_TASK OBJECTIVE_
Look through the listing below and write out exactly the lines from the line with "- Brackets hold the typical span" to the line with "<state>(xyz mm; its", both included, and no others.

_DATA FOR THE TASK_
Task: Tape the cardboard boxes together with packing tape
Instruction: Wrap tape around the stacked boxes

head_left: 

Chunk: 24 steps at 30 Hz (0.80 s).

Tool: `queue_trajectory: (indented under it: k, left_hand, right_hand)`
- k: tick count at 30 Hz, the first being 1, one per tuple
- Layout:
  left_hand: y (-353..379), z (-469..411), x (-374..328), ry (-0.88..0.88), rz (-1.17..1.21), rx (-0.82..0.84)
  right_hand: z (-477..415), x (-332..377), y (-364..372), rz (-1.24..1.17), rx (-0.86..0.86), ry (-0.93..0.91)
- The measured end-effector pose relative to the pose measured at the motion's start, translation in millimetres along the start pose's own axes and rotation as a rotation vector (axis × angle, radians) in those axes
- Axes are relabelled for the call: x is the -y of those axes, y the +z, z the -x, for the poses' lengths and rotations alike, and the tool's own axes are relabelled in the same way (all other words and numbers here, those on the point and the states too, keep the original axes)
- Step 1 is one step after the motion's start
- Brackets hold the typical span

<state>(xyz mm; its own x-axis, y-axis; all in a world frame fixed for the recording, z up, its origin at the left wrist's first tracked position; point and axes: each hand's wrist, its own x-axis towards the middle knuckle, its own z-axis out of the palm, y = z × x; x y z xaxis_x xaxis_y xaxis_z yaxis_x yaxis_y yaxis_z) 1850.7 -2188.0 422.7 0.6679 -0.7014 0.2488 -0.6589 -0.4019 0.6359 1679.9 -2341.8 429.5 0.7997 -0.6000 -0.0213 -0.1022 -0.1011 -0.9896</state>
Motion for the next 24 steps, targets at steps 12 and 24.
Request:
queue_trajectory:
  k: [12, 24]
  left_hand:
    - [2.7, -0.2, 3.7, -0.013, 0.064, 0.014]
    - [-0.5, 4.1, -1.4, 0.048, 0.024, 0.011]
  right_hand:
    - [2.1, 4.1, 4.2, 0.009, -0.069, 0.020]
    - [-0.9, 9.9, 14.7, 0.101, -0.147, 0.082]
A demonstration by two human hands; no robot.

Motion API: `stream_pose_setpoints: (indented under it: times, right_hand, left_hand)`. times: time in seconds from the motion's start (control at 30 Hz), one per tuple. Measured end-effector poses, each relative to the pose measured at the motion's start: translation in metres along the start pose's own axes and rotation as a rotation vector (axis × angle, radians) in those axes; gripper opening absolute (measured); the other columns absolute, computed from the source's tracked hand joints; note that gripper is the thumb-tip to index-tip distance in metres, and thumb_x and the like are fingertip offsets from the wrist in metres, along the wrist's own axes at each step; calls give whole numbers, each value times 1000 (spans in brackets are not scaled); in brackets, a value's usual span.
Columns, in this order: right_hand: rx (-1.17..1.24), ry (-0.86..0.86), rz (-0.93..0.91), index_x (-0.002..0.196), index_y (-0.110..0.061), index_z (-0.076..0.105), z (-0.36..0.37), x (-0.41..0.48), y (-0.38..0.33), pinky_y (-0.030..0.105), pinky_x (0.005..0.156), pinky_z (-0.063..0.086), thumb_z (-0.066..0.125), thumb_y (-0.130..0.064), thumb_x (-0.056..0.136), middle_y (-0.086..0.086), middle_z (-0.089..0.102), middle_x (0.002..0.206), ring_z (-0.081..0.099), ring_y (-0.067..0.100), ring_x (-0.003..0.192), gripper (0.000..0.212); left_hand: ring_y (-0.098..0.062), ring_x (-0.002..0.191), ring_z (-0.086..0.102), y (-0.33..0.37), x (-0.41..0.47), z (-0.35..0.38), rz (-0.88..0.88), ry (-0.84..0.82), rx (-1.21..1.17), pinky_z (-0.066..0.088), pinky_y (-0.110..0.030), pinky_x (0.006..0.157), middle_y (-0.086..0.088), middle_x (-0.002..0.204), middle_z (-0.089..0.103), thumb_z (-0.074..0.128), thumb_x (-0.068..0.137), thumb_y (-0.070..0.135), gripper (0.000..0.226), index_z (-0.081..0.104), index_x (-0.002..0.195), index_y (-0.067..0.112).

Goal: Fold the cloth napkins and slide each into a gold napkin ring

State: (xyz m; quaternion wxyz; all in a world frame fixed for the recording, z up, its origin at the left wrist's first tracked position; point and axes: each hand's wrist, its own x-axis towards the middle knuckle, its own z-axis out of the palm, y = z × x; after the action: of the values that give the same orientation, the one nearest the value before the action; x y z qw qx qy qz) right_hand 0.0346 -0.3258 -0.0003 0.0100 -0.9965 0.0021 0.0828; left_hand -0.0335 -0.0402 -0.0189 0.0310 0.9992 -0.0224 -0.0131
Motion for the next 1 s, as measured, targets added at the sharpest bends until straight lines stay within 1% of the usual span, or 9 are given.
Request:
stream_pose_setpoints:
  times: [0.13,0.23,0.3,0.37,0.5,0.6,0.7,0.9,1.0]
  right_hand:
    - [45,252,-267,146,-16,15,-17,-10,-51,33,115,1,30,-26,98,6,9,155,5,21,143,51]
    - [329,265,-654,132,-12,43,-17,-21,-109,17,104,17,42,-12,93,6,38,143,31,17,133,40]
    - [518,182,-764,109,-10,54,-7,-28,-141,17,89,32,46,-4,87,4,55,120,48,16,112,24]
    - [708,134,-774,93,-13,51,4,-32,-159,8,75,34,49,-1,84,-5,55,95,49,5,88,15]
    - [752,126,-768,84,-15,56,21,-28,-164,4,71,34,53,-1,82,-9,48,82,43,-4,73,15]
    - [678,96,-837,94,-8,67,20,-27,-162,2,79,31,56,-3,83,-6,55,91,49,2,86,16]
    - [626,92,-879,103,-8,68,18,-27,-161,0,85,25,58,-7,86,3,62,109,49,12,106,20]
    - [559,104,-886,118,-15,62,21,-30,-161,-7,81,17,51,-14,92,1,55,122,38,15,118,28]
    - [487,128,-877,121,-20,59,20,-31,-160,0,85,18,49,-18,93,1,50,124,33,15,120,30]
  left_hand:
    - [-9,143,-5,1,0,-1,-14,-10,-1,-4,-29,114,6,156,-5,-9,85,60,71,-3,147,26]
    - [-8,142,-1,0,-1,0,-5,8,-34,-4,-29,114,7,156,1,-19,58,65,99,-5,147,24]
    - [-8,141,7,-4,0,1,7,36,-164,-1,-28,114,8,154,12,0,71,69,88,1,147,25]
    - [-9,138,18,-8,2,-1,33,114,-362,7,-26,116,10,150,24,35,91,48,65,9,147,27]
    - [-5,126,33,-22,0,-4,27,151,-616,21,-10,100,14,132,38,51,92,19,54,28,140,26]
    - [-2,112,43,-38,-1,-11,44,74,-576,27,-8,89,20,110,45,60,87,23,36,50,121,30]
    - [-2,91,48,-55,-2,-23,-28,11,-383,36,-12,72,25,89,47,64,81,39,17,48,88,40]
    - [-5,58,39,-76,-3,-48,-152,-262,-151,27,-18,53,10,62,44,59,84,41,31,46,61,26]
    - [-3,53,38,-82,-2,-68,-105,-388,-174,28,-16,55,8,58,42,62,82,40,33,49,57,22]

_WRITTEN SOLUTION_
- Brackets hold the typical span

<state>(xyz mm; its own x-axis, y-axis; all in a world frame fixed for the recording, z up, its origin at the left wrist's first tracked position; point and axes: each hand's wrist, its own x-axis towards the middle knuckle, its own z-axis out of the palm, y = z × x; x y z xaxis_x xaxis_y xaxis_z yaxis_x yaxis_y yaxis_z) 1850.7 -2188.0 422.7 0.6679 -0.7014 0.2488 -0.6589 -0.4019 0.6359 1679.9 -2341.8 429.5 0.7997 -0.6000 -0.0213 -0.1022 -0.1011 -0.9896</state>

The generated output is now complete.